また、被害者がどこまでの範囲になるかが不確定要素であることも原発事故のリスク軽減の困難さを強めている気がします。事故発生時の天候、風向きによって、原発事故による放射性物質放出の影響を受ける範囲は変わります。また、どこまでが『原発事故の被害』と認定されるべきかという段階で争っている状態も現在は多々存在しています。原発自体の賛否が原発事故の影響認定に反映されてしまっている人もよく見ます(原発賛成の人は被害を極限まで小さく認定し、原発反対の人は大きめに認定する)。その程度の認識を保持し続けられてしまうくらいに『原発事故の被害』というのは曖昧模糊としたものであり、そういう点でリスクが保険などの被害認定基準がある程度明確化できている自動車事故よりも大きいと言えます。

 

ちなみに『原発は訓練されたプロの集団が何重もの安全装置を運用』というのも、厳密に言うと実は怪しい状態になっているのではないか?というのも原発事故時の証言から分かることなのではないでしょうか?

そもそも原発の『訓練されたプロ』が運用していることは安心できることなのでしょうか?

原発事故の後に『吉田調書』が話題になりましたが、その中で触れられているのは『とある分野のプロはいるんだけど、この知識はないから他のプロにまた頼る』というプロに頼っているが故のジレンマのようなものです。

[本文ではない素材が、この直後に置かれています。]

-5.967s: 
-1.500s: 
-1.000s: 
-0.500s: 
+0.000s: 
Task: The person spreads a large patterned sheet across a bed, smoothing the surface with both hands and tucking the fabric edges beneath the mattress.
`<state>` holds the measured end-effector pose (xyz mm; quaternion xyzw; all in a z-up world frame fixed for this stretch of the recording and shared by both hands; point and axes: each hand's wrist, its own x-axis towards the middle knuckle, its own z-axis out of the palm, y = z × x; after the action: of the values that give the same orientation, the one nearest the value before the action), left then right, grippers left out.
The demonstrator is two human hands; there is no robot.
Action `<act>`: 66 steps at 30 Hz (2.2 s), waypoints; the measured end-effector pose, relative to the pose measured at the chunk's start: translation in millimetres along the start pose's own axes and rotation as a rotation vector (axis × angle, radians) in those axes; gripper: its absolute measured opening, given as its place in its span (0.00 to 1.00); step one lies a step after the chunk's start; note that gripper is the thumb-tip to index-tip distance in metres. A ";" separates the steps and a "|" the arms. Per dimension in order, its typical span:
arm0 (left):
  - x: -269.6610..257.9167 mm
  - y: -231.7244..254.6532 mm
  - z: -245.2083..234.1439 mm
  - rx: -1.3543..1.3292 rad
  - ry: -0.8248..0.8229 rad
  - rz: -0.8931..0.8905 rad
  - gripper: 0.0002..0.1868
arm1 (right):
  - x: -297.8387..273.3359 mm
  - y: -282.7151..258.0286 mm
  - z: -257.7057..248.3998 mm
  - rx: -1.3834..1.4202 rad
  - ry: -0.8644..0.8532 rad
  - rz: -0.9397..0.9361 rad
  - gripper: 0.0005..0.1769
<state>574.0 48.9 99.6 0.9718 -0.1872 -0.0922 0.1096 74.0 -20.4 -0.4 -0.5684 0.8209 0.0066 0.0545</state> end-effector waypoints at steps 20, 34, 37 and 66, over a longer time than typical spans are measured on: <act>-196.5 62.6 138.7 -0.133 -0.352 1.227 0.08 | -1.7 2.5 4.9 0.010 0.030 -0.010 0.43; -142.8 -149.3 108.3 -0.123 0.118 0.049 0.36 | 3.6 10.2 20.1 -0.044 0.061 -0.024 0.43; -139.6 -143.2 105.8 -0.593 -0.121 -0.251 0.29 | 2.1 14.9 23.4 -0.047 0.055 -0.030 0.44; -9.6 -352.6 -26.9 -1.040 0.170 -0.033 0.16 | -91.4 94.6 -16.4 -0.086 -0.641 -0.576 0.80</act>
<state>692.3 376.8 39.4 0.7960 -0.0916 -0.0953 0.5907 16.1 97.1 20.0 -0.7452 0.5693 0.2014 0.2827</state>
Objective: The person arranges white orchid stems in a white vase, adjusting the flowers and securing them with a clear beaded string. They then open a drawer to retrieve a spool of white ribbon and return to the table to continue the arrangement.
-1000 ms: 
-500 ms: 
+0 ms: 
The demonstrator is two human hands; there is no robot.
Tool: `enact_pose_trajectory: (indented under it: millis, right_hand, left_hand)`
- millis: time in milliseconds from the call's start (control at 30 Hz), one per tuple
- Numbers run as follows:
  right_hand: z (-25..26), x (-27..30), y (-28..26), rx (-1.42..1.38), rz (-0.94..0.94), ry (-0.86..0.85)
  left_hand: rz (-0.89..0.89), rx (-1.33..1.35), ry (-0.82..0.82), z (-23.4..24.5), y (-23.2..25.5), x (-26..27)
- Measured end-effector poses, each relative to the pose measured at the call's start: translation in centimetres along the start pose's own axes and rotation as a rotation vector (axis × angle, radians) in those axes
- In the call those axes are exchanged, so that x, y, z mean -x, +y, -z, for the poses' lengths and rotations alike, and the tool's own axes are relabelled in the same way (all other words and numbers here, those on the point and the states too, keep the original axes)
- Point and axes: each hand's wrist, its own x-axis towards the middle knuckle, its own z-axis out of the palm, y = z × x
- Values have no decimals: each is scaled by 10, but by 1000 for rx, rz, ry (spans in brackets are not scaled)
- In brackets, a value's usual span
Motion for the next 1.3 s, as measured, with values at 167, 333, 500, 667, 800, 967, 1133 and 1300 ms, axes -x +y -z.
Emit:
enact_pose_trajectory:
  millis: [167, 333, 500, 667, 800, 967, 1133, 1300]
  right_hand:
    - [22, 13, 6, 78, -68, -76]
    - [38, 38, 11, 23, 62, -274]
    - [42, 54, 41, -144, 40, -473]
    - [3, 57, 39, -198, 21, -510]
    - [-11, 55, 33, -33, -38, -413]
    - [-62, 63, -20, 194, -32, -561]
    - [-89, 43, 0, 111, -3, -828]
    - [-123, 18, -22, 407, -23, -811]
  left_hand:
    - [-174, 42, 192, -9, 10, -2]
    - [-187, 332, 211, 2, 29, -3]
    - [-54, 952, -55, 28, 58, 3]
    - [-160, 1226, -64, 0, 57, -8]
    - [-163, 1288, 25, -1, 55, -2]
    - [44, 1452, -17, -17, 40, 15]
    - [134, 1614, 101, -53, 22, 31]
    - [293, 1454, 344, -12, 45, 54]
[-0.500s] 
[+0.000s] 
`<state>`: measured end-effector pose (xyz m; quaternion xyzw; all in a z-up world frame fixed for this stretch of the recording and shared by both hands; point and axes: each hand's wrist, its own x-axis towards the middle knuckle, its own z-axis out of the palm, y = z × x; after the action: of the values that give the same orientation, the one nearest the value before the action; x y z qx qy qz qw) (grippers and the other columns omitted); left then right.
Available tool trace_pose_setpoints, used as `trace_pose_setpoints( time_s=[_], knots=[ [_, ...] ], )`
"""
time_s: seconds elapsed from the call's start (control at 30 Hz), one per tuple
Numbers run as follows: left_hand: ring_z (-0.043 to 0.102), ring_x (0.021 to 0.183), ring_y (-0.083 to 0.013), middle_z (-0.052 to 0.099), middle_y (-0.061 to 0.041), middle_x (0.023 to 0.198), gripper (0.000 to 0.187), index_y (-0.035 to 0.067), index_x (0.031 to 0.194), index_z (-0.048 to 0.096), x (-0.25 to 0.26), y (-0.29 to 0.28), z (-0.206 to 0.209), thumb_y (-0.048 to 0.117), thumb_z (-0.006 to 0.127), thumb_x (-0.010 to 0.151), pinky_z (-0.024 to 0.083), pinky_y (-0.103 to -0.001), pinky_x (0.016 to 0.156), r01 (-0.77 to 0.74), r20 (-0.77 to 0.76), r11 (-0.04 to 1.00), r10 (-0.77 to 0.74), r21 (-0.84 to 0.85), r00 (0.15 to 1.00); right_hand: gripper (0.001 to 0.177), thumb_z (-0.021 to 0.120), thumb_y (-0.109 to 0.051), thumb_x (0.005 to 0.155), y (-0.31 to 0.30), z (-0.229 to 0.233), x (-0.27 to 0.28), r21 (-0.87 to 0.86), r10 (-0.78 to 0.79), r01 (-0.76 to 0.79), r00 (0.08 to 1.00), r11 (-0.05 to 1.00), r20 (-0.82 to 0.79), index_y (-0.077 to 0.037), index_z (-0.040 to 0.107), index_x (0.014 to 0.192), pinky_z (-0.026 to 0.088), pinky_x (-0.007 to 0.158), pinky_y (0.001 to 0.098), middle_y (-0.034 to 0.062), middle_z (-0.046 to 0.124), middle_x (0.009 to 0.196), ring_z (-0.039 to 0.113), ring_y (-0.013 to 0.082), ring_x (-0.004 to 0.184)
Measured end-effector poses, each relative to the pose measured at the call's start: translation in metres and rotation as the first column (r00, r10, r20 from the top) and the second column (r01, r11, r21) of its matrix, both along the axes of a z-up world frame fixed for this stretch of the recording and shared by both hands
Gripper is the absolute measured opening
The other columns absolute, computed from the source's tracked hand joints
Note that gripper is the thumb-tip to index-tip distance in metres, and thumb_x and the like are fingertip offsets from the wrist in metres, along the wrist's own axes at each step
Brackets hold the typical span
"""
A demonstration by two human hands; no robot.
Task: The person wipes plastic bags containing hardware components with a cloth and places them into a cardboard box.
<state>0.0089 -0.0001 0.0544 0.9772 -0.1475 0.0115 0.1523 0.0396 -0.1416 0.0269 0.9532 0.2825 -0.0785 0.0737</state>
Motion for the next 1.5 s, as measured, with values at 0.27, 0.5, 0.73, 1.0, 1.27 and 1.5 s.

例えば、消防・防災の点で『南明興産(現・東電フュエル)』と委託契約をして任せっきりにしていたのですが、いざ事故が発生した時に、放射性物質の放出があったということで(契約上、そういう部分は何も制約がなかったようだ)会社として出せないと判断が下り、作業員が退避してしまって、専門機材を実際に触った人がいなくなってしまい、現場にいた消防隊の人が電話で聞きながら何とか使えるようになった、という話が出ています。

また、原子力プラント(原子力設備)も設備をある程度知っていないとメンテナンスも出来ないが、その設備を知っている人はプラントメーカーに勤めている人を含め、限定的な人数になってしまっている(他の原発で必ずしも同じ設備を利用しているとは限らないため)こと。また、設備更新などで、『この部分はあのメーカー』『あの部分はまた別のメーカー』という感じで様々なプラントメーカーの設備をつぎはぎにつないでいる状態になってしまって、いろんなメーカーの設備の知識が必要になってしまっていたことも(これは吉田調書以外の報告書だったかもしれないが)解決すべき問題として挙げられていたように思います。要するに『プロが運用』というのは『プロしか運用できなくなってしまった』という欠点になってしまっていたという面も有ったということです。

 

 

このように、ツイートの『原発はプロが運用VS自動車は一般ドライバーが運用』で『だから原発のほうが信用できる』という認識は非常に荒っぽい認識であると私は思います。自動車には自動車の欠点があり、原発には原発の欠点があります。どちらのほうが信用できるかは、『信用』ですから確かに個人差があるのかもしれませんが、『プロVS一般』という点で信用をしてしまうのは、非常に危うい情報に基づいた信用なのではないか?と私は思います。

(ちなみに今回の稿に直接は関係ありませんが、原発にはプロ以外にも単純作業の部分の運用に関わっている下請けの方々が居て、その下請けの構造が問題視されているのは周知の事実ですよね?)